• Exercise data:
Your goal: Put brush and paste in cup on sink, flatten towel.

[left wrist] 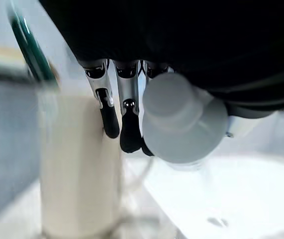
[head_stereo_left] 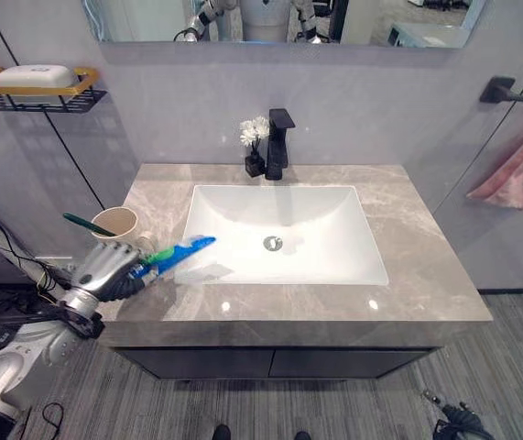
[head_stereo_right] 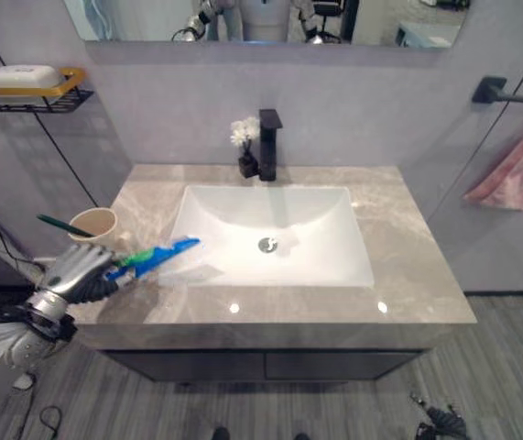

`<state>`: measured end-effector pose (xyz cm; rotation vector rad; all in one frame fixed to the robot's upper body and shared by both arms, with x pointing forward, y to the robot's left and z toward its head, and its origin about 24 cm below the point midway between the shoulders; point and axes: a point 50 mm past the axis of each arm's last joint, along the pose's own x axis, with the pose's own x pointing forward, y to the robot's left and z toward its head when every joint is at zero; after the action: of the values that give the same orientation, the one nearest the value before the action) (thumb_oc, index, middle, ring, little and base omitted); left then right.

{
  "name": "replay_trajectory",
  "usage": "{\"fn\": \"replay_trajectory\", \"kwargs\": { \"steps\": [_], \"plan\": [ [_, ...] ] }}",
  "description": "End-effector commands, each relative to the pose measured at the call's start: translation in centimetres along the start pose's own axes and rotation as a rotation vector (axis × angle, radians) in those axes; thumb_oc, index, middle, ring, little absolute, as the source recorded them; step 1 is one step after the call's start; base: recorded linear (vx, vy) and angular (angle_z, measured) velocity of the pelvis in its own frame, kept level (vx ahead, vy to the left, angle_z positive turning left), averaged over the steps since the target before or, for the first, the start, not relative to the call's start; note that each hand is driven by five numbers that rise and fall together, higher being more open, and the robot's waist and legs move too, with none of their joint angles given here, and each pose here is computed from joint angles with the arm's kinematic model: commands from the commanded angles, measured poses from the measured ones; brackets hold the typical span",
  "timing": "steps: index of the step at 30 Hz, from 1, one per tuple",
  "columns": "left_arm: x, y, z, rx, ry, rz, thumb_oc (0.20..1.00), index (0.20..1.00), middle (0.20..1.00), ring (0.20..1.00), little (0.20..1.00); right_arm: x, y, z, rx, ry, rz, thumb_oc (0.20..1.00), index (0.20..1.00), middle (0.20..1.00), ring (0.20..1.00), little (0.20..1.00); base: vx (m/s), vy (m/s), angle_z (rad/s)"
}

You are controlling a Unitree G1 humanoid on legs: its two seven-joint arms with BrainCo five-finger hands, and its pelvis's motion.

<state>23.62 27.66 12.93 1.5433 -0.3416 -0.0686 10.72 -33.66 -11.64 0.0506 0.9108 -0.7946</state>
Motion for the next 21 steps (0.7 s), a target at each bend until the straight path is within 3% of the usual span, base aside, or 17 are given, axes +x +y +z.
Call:
{"fn": "replay_trajectory", "kwargs": {
  "steps": [1,10,14,16,21],
  "plan": [
    [2.1,5.1,0.2,0.047,-0.049,0.294,0.200,0.200,0.200,0.200,0.200,0.5,-1.1,4.8,0.058,-0.178,-0.061,1.000,1.000,1.000,1.000,1.000,0.00,0.000,0.00],
    [2.4,6.6,0.0,0.104,-0.053,0.392,0.200,0.200,0.200,0.200,0.200,-2.3,-3.0,14.6,-0.122,-0.644,-0.175,1.000,1.000,1.000,1.000,1.000,0.00,0.010,-0.01],
    [2.6,7.9,0.5,0.150,-0.082,0.454,0.200,0.200,0.200,0.200,0.200,-6.4,-3.2,20.8,-0.189,-0.967,-0.254,1.000,1.000,1.000,1.000,1.000,0.03,0.018,-0.05],
    [2.9,8.6,0.8,0.164,-0.104,0.485,0.200,0.200,0.200,0.200,0.200,-8.0,-2.2,22.5,-0.164,-1.069,-0.220,1.000,1.000,1.000,1.000,1.000,0.00,0.013,-0.13],
    [3.8,11.8,1.7,0.241,-0.175,0.578,0.200,0.200,0.200,0.200,0.200,-14.3,1.8,27.1,-0.084,-1.391,0.080,1.000,1.000,1.000,1.000,1.000,-0.02,0.013,-0.08]
  ]
}}
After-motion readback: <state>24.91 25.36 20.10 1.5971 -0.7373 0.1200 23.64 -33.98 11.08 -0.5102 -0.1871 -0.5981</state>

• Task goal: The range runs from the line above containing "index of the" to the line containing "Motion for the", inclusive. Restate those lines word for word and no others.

• Result:
  "timing": "steps: index of the step at 30 Hz, from 1, one per tuple",
  "columns": "left_arm: x, y, z, rx, ry, rz, thumb_oc (0.20..1.00), index (0.20..1.00), middle (0.20..1.00), ring (0.20..1.00), little (0.20..1.00); right_arm: x, y, z, rx, ry, rz, thumb_oc (0.20..1.00), index (0.20..1.00), middle (0.20..1.00), ring (0.20..1.00), little (0.20..1.00); base: vx (m/s), vy (m/s), angle_z (rad/s)"
}

You are controlling a Unitree G1 humanoid on legs: its two seven-joint arms with BrainCo five-finger hands, and its pelvis's motion.

<state>23.62 27.66 12.93 1.5433 -0.3416 -0.0686 10.72 -33.66 -11.64 0.0506 0.9108 -0.7946</state>
Motion for the next 21 steps (0.7 s), a target at each bend until the straight path is within 3% of the usual span, base aside, or 17 are given, axes +x +y +z.

No additional output will be produced.